Forecast: Austria faces sunny weekend but temperatures to drop next week

Despite recent sunny weather, people in Austria will have to brace for wintery temperatures in the coming days.

Forecast: Austria faces sunny weekend but temperatures to drop next week

On Friday, people in Austria woke up to a foggy day that quickly turned into an unexpectedly sunny day with mild temperatures. Still, the country’s weather is about to change, Austria’s meteorologic institute ZAMG said.

Saturday should still have some periods of sunshine, especially in the eastern half of the country – perfect for those who will take part in the Viennese Wine Hiking Day (Wiener Weinwandertag), as temperatures should stay around 15C to 18C during the day.

READ ALSO: Wiener Weinwandertag: Everything you need to know about Vienna’s ‘Wine Hiking Day’

In Vorarlberg and Tyrol, however, it may already start to rain, especially south and along the main ridge of the Alps.
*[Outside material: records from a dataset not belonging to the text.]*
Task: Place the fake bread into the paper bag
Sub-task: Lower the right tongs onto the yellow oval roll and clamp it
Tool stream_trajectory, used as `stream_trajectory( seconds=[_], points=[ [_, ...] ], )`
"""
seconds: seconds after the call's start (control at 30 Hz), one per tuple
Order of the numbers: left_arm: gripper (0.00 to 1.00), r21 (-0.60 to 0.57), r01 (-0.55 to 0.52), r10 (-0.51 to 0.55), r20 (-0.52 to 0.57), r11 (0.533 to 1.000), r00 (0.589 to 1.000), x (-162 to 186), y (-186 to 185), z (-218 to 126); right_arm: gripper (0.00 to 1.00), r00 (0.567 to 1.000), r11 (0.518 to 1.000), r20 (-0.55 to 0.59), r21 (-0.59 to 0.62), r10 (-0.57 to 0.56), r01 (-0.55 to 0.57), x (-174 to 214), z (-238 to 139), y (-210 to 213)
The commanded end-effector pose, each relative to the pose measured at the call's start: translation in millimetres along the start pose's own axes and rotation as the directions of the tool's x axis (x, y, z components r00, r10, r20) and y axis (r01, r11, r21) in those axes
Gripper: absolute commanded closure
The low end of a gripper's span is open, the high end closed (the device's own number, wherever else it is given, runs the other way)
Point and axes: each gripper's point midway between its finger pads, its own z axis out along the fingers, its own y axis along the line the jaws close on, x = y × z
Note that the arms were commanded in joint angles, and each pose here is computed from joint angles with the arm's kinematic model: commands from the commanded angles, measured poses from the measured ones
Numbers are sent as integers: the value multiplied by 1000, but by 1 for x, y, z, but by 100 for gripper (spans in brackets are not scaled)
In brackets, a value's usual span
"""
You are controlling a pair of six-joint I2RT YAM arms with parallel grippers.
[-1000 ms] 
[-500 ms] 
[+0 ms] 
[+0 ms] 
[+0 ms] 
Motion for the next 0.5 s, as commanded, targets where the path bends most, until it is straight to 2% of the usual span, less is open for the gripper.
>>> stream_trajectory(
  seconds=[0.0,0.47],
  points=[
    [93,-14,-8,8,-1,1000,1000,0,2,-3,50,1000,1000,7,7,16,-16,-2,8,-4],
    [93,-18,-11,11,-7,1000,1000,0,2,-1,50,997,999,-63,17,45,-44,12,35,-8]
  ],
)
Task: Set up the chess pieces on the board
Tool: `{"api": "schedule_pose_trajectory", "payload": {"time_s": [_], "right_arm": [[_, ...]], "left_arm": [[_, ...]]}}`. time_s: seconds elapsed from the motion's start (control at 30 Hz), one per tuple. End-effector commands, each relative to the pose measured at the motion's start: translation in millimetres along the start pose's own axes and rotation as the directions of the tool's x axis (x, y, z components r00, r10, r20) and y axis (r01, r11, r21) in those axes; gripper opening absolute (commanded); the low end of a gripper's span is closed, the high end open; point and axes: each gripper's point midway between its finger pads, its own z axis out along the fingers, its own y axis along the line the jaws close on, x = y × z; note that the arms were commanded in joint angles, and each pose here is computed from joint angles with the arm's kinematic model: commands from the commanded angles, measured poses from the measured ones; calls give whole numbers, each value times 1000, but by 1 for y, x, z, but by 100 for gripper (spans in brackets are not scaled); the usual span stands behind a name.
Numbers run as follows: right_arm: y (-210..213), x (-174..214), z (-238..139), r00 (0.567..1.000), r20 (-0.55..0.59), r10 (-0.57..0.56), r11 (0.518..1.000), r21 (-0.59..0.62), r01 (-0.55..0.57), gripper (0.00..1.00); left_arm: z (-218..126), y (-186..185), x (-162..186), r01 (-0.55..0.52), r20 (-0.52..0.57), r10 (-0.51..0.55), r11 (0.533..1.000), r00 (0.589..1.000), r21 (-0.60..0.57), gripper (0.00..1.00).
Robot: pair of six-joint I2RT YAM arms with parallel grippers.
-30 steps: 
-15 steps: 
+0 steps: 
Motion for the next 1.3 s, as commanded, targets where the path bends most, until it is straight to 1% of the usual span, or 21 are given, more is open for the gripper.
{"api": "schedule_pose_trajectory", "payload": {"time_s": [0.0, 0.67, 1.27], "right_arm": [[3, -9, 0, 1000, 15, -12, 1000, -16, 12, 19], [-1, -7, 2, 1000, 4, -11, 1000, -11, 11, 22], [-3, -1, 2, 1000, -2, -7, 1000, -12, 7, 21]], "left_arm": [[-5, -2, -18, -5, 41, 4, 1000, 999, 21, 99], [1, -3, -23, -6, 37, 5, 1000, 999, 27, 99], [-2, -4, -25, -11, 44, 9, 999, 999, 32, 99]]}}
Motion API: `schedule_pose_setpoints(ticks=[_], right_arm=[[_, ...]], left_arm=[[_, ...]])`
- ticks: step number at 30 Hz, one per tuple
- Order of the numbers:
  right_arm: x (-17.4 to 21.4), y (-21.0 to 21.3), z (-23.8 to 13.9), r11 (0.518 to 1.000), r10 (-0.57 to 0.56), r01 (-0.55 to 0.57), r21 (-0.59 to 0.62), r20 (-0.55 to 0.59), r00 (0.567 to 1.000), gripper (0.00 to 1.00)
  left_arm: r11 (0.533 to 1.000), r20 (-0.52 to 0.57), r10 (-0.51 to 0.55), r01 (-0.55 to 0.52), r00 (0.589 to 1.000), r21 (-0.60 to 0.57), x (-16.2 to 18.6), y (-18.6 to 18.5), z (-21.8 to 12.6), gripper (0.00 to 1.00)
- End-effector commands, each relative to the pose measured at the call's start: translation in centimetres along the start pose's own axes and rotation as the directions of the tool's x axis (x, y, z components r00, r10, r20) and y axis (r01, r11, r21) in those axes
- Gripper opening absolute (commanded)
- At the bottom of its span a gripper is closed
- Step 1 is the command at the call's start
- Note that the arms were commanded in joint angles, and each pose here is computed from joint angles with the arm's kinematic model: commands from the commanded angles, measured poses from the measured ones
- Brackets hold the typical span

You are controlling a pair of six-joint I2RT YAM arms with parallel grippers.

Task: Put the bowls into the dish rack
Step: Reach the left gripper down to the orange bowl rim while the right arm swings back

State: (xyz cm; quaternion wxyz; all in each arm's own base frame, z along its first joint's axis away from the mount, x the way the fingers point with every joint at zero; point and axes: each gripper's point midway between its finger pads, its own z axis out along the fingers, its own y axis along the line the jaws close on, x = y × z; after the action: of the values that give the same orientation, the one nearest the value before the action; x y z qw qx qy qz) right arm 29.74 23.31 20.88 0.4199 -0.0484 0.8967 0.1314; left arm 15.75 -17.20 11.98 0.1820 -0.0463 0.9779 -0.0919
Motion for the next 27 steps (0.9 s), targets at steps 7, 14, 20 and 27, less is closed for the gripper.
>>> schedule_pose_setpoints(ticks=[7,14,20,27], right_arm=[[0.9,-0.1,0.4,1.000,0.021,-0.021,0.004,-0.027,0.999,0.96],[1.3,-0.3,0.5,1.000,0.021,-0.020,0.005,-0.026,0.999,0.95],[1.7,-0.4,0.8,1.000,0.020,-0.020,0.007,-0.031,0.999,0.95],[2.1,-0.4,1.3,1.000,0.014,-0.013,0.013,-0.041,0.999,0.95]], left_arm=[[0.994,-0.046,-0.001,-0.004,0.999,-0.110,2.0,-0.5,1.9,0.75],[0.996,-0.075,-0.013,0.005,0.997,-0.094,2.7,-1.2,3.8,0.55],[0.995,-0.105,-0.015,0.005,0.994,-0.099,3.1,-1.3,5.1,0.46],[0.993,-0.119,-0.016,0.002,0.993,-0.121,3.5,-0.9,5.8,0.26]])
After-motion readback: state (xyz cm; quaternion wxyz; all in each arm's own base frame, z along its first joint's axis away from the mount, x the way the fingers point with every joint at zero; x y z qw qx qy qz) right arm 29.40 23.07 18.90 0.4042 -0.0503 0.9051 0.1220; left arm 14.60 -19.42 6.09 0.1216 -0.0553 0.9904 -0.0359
Early temperatures in Austria are expected to be between one and eleven degrees, with lower values in the north and daytime highs of 15C to 21C.

Screenshot from ZAMG

On Sunday, dense clouds will dominate and rain is expected in many places. However, a few sunny spells are quite possible in between, most likely in the north and east of the country.

Mostly weak to moderate winds from south to west. Early temperatures will be between six and twelve degrees and daytime highs between 13 and 18 degrees.

READ ALSO: What’s on: Five things to do in Vienna this weekend

On Monday, sun and partly dense clouds will alternate. In the course of the day, there may be rain showers, especially in the mountains, where the clouds are often thicker.

Early temperatures will be between six and twelve degrees, with daily highs between 13C and 19C.

READ ALSO: Top tips to protect yourself from storms in Austria

Stormy weather from Tuesday

On Tuesday, the unsettled weather will continue. Although there may be sunny spells sometimes, clouds will predominate.

Rain showers are expected in all parts of the country, and it could rain for longer periods in some areas.

Early temperatures are between six and twelve degrees, and daily highs are between eleven and 17 degrees.